DECLARE @fl FLOAT = 100000000000000000000
WHILE (@i < 100)
    SET @fl = @fl + CONVERT(float, 5000)
    SET @i = @i + 1
SET @fl = @fl - 100000000000000000000

WHILE (@i < 100)
    SET @fl = @fl + CONVERT(float, 5000)
    SET @i = @i + 1
SET @fl = @fl + 100000000000000000000
SET @fl = @fl - 100000000000000000000

The second point is to understand why the order in which the sums are performed changes in your case. Afterall you don't have this loop trick in your query, so the plan should add values in the same order every time. Actually it's not the case because you probably have a parallel query plan. On my machine when I execute your query I get a degree of parallelism of 4, so 4 threads scan the table, each feeding values to the floating point sum aggregator. Each time the query executes, the lifetime of the threads is slightly different, based on how busy the CPU's are at that moment, when the operating system decides to do context switches ...

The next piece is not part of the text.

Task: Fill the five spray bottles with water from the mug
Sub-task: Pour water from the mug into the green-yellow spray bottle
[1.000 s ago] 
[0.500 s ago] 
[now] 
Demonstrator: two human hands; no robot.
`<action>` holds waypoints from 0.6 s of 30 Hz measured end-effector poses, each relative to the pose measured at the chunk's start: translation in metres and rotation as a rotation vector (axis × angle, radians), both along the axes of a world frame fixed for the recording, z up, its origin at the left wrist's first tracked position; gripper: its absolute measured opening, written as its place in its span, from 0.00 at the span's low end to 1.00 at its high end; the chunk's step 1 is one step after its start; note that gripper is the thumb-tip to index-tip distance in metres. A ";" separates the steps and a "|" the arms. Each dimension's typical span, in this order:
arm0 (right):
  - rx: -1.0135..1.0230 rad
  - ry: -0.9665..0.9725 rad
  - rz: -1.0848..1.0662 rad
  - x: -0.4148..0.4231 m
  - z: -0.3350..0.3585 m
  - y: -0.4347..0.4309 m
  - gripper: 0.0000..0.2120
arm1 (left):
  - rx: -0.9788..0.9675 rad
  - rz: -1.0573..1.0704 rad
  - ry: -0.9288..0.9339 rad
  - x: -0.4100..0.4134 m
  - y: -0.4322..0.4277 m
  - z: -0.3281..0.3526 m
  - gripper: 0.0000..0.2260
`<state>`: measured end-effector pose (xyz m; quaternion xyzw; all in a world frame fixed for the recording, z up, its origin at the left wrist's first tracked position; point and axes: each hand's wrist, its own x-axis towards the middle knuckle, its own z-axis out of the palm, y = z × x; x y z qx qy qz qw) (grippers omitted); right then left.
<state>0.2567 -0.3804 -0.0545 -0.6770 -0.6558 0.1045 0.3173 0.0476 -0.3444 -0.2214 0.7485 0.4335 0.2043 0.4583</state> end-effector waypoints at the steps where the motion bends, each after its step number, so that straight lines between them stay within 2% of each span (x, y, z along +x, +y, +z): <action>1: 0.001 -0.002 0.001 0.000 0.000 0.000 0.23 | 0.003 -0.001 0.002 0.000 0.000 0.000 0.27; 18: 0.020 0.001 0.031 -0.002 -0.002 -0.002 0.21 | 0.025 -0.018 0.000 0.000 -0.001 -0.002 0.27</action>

The good news is that when a stable query result matters to your application, you can force the order to be the same by preventing parallelism with OPTION (MAXDOP 1). In your case you would do

with test(SumFloat, SumDecimal) as (
    select sum(x), sum(cast(x as decimal(30,4)))
    from t1
    where cSel1=200908
    and cSel2=30077500
    and x is not null

select SumFloat, SumDecimal, SumFloat-SumDecimal as TotalDiff, SumFloat/SumDecimal as PercentDiff
from test
option (maxdop 1)

This will make the floating point sum the same everytime. It won't make it the equal to the decimal(30,4) sum though because floating point arithmetic is not precise unlike fixed point.

I hope this helps.

Thank you,
Miles Trochesset - Microsoft SQL Server Engine Team
Posted by Microsoft on 11/12/2009 at 10:28 PM
Thank you for reporting the issue and apologize for the delayed reply! We are actively working on this issue right now and will reply with our findings in a few days.

Wei Yu
SQL Server Engine

Posted by Holger Schmeling on 9/16/2009 at 12:50 AM
Relax? What's that? I've not constructed the problem just to bother you folks at MSFT. It is not artifically or so. The behaviour was first communicated to me from end users of a real life application, when those users detected wrong numbers in their reports. Not much reason to relax, he?
Posted by Adam Machanic on 7/7/2009 at 9:11 AM
Relax. It may be a bug or it may not be a bug. There are plenty of other confirmed bugs, and it may take weeks before you get a response here. And it may not be the response you want to hear.
Posted by Flair on 6/29/2009 at 3:27 PM
I was verifiying the problem with the provided database backup --> the diff was about 0.8 up to 3.0 percent.
I have a 10.000 times loop running with a CTE and also with a static view
Posted by Holger Schmeling on 6/17/2009 at 11:37 AM
What is it with you folks at MSFT? Do you need any further information? How else may I assist you with the validation?
Posted by Holger Schmeling on 6/11/2009 at 11:11 AM
I've just checked the same database/query on a 32 Bit system (Vista). The behaviour is identical.
MS, what's up with you? Could somebody answer, please. This *is* a bug.
Posted by Holger Schmeling on 6/9/2009 at 7:53 AM
I know the problem is very odd. I can only reproduce the behaviour with *exact* the table structure I provided in the "Steps to reproduce" section. Whenever I create a table with only the three columns (cSel1, cSel2 and x) and insert identical data, the problem does not appear.
The compressed database backup is about 5 MB in size. If you'd like to have it, just let me know a place where to put it or, may be, an email address.
Posted by AaronBertrand on 6/9/2009 at 7:07 AM
I tried building quite similar data and even at much higher sums I get results like this:

SumFloat    SumDecimal    TotalDiff    PercentDiff    
177349722.359998    177349722.3600    -2.35438346862793E-06    0.999999999999987    

The result was the same every single time.

If you post your backup somewhere public, I will gladly try to reproduce. As it stands I cannot access the backup because your attachments are only visible to MSFT folks.